Les tracteurs sont déjà à l'œuvre dans le vignoble bordelais depuis le printemps dernier pour arracher et brûler des vignes. 8.000 hectares devraient disparaître dès cette année dans le cadre du plan d'arrachage financé par l'Etat et l'interprofession des vins de Bordeaux et validé par Bruxelles l'an dernier. Mais au total, les vignerons girondins devraient arracher autour de 20.000 voire 30.000 hectares en deux ans sur un total d'environ 100.000 hectares pour le premier vignoble AOC de France. Un véritable changement d'époque pour s'adapter à la baisse continue de la consommation qui frappe aussi d'autres vignobles tricolores comme à Cognac, dans le Languedoc et les Côtes du Rhône où le sujet est désormais aussi sur la table.
Pour accompagner la filière, la Commission européenne vient d'approuver « un régime d'aides français d'un montant de 120 millions d'euros visant à soutenir les viticulteurs dans le contexte de la guerre menée par la Russie contre l'Ukraine ». L'aide prendra la forme de subventions directes aux exploitations viticoles qui devront s'engager à arracher définitivement les parcelles concernées, précise Bruxelles.
La guerre en Ukraine a affecté les viticulteurs français en raison notamment de la pénurie des bouteilles en verre fabriquées par des usines ukrainiennes qui ont fermé, l'augmentation des coûts de la production et des perturbations des chaînes d'approvisionnement. Ces éléments se sont ajoutés dans certains bassins de production viticole au désamour croissant pour le vin rouge, aux difficultés d'exportation vers la Chine et les États-Unis, au Covid-19 et à l'inflation.

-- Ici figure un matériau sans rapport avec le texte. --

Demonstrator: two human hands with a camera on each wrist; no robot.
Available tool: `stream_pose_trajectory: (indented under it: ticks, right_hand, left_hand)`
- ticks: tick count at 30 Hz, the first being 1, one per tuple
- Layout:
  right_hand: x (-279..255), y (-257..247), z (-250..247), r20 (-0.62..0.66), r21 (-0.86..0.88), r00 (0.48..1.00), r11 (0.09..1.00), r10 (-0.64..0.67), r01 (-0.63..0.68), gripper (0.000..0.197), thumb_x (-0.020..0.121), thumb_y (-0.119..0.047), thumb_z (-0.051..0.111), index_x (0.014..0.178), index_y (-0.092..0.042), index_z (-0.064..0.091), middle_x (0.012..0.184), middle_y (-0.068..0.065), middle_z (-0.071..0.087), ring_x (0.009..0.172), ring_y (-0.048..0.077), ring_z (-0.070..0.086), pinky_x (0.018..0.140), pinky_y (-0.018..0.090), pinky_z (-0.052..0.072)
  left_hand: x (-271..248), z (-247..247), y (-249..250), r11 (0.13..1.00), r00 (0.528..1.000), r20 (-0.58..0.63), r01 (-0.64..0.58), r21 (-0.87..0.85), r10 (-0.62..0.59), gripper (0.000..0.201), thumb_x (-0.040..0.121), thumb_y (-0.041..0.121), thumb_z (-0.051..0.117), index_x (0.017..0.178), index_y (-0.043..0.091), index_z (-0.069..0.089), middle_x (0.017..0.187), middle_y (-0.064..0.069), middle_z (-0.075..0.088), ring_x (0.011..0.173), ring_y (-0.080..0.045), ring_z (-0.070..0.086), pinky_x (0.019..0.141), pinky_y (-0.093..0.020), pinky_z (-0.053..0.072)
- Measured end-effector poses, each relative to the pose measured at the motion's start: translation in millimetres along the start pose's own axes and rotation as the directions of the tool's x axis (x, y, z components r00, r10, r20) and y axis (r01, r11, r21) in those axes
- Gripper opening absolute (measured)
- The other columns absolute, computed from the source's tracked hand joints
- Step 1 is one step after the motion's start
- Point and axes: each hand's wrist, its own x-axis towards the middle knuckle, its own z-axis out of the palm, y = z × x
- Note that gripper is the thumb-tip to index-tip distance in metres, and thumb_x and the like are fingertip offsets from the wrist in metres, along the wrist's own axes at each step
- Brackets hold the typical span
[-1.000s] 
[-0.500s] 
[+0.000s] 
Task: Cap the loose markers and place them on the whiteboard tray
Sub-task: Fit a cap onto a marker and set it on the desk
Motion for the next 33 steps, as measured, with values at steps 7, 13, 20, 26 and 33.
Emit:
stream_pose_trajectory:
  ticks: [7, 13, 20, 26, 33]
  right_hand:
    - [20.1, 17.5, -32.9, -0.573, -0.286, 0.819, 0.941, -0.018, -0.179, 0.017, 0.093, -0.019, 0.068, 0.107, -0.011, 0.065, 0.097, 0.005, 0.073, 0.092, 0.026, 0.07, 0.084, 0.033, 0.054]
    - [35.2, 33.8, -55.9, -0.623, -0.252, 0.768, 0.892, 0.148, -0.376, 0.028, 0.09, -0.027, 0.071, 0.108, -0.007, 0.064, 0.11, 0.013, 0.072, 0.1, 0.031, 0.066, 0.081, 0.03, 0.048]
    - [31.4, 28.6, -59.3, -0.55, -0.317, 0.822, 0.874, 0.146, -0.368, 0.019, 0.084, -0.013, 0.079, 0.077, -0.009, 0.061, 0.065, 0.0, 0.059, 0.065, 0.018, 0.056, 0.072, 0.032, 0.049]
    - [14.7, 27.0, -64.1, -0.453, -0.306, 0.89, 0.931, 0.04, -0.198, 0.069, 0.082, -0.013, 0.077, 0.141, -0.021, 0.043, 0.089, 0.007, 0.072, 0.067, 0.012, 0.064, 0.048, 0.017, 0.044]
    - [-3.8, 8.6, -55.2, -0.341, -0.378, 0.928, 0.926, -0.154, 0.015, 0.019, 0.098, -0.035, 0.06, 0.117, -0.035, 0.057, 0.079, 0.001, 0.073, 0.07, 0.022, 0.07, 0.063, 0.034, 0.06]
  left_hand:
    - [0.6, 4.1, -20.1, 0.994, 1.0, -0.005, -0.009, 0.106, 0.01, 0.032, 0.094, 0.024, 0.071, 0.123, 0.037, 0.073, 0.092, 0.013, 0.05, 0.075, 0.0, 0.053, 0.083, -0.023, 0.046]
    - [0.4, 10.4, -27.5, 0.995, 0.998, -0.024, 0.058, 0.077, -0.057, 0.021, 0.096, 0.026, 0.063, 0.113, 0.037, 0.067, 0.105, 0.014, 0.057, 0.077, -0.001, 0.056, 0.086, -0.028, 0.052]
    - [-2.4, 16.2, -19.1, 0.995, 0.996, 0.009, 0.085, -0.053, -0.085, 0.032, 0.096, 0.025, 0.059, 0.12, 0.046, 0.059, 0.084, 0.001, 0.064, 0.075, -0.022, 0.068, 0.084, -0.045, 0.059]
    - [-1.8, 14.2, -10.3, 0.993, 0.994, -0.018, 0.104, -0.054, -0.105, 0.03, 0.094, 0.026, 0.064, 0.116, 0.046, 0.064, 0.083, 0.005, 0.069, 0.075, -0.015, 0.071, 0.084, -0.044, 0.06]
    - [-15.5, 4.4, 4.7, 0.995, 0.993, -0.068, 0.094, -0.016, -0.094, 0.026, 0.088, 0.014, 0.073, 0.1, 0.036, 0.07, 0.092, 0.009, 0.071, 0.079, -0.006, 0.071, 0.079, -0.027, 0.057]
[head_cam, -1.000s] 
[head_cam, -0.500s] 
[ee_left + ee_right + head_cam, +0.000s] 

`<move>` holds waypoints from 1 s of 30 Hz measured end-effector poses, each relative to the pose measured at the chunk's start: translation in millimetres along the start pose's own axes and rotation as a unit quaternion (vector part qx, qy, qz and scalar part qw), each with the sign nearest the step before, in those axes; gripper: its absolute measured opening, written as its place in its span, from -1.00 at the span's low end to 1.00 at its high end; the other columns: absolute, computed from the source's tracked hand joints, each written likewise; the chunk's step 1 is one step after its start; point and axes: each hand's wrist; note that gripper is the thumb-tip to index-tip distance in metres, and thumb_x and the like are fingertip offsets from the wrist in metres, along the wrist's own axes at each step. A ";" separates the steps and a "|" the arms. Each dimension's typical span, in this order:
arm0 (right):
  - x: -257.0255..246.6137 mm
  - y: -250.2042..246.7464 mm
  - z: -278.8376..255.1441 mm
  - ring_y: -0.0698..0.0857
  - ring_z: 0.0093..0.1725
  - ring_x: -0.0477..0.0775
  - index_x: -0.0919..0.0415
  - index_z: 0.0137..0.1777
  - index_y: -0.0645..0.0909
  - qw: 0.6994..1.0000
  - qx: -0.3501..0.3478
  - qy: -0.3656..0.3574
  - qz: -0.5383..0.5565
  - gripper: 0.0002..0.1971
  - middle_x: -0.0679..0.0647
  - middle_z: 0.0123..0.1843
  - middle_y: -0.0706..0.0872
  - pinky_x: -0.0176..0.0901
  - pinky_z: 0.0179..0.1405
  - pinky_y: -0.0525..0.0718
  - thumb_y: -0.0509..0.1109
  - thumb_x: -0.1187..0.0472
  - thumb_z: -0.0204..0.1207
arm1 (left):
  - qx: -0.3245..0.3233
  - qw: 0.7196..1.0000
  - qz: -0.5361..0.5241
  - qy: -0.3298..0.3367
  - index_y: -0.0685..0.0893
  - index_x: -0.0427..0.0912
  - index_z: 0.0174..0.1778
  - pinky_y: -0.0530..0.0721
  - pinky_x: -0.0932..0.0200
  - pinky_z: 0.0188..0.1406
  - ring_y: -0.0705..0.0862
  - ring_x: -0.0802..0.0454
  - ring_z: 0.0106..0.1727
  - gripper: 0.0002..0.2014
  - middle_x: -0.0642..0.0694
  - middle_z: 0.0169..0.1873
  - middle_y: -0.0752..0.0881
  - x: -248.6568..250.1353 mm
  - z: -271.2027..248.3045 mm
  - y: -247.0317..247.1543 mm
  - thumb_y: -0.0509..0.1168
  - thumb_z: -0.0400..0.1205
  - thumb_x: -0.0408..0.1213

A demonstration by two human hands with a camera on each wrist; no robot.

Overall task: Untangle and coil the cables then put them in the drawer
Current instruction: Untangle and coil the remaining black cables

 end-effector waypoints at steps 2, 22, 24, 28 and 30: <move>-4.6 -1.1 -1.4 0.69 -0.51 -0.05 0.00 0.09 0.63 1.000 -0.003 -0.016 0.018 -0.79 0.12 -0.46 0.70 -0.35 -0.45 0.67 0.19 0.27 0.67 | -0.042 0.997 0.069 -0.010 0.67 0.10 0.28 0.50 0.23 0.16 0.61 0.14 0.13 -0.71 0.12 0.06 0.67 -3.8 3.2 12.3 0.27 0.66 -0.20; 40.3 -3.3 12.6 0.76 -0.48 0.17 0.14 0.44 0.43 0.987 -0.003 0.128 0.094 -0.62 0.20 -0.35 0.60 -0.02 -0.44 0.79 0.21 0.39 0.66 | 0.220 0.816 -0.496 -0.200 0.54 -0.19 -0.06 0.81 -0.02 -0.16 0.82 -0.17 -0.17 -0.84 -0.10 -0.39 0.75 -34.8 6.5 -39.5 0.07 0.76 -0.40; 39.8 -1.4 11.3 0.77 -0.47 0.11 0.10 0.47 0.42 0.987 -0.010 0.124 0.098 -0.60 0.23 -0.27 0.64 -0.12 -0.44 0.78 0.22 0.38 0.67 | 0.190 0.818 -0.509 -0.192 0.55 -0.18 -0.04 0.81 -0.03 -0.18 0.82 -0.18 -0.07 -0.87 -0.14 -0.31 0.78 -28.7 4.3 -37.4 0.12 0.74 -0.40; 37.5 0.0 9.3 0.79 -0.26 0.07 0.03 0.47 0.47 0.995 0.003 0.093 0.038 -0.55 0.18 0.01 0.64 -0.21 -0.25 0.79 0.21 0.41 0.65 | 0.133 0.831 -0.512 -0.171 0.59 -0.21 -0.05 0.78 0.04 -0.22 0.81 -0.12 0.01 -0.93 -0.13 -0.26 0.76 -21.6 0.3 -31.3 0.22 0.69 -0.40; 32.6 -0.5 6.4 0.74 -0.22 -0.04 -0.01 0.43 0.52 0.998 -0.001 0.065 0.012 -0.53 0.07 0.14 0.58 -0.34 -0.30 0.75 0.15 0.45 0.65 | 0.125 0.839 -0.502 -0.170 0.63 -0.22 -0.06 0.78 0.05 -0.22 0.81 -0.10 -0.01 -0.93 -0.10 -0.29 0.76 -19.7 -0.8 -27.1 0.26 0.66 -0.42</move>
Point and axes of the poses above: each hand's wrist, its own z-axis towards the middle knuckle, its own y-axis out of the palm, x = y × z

Résultat : la France, actuellement premier producteur mondial de vin avec 48 millions d'hectolitres en 2023, connaît un déséquilibre entre l'offre et la demande. Au total, de 60.000 à 100.000 hectares en France, selon les estimations, pourraient faire l'objet d'un arrachage d'ici la fin 2025. En 60 ans, la consommation de vin des Français a chuté de 70 %, passant de plus de 120 litres par an et par habitant en 1960 à moins de 40 litres en 2020. Ce phénomène de déconsommation touche particulièrement les nouvelles générations et le vin rouge.